What is expected: Using the listing below, set down exactly the lines starting at the line that contains "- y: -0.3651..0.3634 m" and ending at the line that contains "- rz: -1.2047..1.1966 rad", both included, and no others.

————————

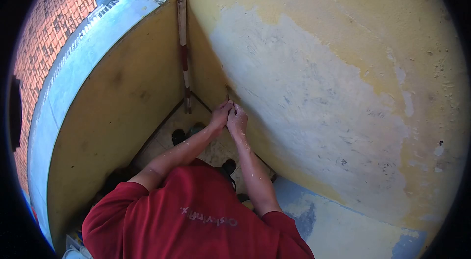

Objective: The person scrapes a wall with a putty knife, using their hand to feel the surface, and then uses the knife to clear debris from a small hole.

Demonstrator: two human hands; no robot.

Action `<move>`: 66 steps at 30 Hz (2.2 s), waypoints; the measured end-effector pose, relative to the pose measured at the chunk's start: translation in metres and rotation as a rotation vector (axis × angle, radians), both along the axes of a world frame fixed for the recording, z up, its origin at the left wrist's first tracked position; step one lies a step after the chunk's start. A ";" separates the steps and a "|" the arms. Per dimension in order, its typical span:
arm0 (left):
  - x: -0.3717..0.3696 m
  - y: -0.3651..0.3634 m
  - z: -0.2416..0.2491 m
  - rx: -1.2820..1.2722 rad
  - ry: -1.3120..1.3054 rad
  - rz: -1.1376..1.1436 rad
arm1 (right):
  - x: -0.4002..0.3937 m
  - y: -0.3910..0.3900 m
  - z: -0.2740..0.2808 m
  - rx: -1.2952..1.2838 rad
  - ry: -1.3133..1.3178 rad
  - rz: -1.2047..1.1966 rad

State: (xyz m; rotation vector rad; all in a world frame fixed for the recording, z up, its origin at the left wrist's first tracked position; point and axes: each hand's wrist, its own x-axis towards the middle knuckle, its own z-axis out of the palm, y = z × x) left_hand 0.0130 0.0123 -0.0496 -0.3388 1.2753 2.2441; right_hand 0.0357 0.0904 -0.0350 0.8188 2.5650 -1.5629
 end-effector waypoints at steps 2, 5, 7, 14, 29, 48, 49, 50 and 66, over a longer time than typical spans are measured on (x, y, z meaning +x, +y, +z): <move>-0.005 -0.002 0.004 -0.014 -0.036 0.126 | -0.007 -0.008 -0.003 0.096 0.131 0.049; 0.016 0.000 0.036 -0.099 0.093 -0.064 | 0.022 0.019 -0.019 -0.004 0.359 -0.002; 0.021 0.011 0.037 -0.044 0.129 -0.014 | 0.028 0.016 0.032 -0.052 0.224 -0.023; -0.018 -0.007 0.001 -0.006 -0.017 0.068 | -0.020 -0.013 -0.001 0.085 0.136 0.043; 0.004 0.000 0.029 -0.090 0.112 0.061 | 0.005 -0.006 0.030 -0.087 0.254 0.048; -0.033 -0.014 0.013 -0.259 0.129 0.096 | -0.032 -0.013 -0.006 -0.169 0.082 -0.066; -0.037 -0.021 -0.002 -0.274 0.118 0.061 | -0.040 -0.010 -0.040 -0.119 0.078 -0.017; -0.034 -0.026 -0.013 -0.290 0.124 0.038 | -0.041 -0.011 -0.057 -0.070 0.078 0.032; -0.012 0.090 0.033 -0.846 0.912 0.303 | 0.266 0.132 -0.045 -0.448 -0.295 -0.313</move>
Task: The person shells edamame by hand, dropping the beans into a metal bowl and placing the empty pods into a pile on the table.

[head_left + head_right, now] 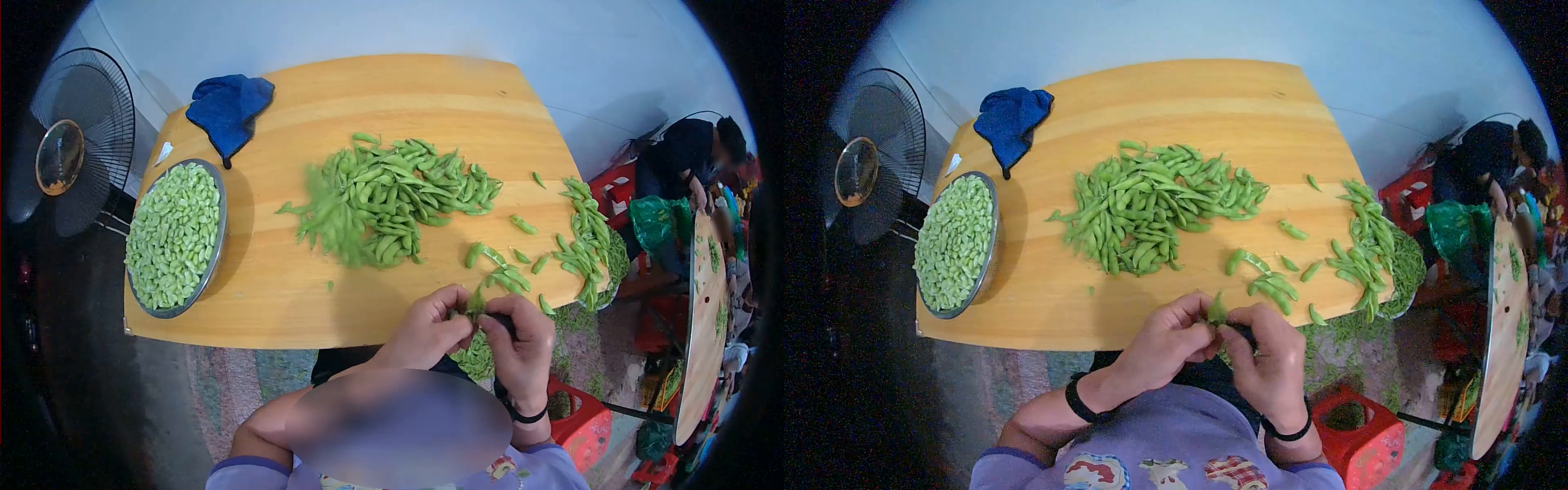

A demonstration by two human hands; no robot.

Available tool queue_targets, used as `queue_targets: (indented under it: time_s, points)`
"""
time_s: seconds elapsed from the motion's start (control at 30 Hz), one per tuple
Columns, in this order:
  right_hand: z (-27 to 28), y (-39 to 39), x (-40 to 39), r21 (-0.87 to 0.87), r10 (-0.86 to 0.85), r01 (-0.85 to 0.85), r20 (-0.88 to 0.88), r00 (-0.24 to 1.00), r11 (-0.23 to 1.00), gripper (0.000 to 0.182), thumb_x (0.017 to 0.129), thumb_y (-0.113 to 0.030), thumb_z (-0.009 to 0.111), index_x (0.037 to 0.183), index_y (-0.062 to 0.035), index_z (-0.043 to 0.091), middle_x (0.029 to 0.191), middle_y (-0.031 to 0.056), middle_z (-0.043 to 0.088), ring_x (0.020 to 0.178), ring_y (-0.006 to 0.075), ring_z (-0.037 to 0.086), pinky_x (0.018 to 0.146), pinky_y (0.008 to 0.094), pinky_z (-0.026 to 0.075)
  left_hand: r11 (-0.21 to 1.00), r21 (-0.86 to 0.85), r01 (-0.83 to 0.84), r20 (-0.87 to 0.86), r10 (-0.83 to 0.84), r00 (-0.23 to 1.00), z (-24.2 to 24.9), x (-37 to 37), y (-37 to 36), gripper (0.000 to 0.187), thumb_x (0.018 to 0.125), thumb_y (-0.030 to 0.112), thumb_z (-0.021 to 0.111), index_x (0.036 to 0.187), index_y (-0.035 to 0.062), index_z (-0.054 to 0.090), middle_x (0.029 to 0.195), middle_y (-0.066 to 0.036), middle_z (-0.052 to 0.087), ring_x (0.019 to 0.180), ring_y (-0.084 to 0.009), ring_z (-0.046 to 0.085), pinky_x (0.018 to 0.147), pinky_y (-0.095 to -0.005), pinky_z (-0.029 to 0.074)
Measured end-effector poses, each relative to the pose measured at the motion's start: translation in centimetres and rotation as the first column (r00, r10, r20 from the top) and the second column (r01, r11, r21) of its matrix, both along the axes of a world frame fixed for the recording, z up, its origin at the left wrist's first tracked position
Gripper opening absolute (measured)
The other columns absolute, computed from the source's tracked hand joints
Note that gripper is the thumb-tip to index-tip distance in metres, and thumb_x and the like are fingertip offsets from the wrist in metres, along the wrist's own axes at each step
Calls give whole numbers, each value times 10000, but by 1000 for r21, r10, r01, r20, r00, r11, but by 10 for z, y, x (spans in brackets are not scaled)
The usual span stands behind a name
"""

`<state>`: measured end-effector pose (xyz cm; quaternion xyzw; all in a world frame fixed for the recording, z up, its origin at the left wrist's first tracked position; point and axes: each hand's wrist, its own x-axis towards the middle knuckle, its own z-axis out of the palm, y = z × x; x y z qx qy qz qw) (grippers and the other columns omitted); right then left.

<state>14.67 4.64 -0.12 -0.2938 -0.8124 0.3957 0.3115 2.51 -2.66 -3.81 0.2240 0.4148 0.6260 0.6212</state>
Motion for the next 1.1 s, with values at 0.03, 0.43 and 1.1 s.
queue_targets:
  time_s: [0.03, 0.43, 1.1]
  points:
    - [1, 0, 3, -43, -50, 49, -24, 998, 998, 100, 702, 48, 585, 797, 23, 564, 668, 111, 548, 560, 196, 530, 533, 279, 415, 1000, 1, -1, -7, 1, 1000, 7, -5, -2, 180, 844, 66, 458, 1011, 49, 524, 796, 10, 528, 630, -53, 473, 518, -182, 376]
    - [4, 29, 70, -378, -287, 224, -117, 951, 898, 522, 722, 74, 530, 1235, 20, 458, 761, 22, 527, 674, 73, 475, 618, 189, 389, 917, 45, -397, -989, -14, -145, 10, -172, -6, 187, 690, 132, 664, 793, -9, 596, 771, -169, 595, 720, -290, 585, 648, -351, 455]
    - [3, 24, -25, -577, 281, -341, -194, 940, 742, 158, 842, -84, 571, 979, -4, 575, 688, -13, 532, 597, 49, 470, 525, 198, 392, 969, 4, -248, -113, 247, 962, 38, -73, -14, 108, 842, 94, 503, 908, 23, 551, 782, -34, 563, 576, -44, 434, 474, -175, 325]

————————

Expected answer:
  - y: -0.3651..0.3634 m
  - z: -0.2416..0.2491 m
  - rx: -1.2820..1.2722 rad
  - ry: -1.3120..1.3054 rad
  - rz: -1.1376..1.1436 rad
arm1 (right):
  - x: -0.4002..0.3937 m
  - y: -0.3910..0.3900 m
  - z: -0.2740..0.2808 m
  - rx: -1.2952..1.2838 rad
  - ry: -1.3133..1.3178 rad
  - rz: -1.2047..1.1966 rad

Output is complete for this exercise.